Problem requirements: Determine how many lines in the data below contain "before" and write only that number.

........

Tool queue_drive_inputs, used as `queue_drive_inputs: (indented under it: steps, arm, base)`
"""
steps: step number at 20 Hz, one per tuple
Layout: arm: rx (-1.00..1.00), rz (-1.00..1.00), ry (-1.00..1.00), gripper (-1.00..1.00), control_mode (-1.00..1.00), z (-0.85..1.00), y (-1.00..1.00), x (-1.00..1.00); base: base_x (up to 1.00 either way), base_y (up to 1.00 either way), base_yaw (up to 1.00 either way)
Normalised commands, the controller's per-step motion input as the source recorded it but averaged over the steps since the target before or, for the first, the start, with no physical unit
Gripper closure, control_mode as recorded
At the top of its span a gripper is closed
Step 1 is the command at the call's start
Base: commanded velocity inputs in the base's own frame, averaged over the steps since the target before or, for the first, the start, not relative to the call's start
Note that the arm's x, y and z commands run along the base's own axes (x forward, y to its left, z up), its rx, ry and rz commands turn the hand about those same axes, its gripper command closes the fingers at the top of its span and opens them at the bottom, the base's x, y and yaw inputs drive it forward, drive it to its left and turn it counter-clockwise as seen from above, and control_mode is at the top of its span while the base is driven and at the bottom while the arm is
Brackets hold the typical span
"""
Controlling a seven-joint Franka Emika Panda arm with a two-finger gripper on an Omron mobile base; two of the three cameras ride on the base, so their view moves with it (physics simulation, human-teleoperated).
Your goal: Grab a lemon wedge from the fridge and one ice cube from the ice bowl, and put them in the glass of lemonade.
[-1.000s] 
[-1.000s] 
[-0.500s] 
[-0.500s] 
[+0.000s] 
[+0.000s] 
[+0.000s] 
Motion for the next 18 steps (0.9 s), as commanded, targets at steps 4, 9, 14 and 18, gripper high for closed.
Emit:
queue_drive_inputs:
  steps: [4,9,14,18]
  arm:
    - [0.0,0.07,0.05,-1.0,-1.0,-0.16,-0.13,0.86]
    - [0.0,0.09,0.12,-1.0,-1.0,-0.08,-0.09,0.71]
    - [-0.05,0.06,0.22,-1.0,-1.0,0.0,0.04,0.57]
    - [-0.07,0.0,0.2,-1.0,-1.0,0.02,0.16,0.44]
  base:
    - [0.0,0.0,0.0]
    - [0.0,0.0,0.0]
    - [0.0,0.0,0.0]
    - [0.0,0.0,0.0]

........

Result of this task: 2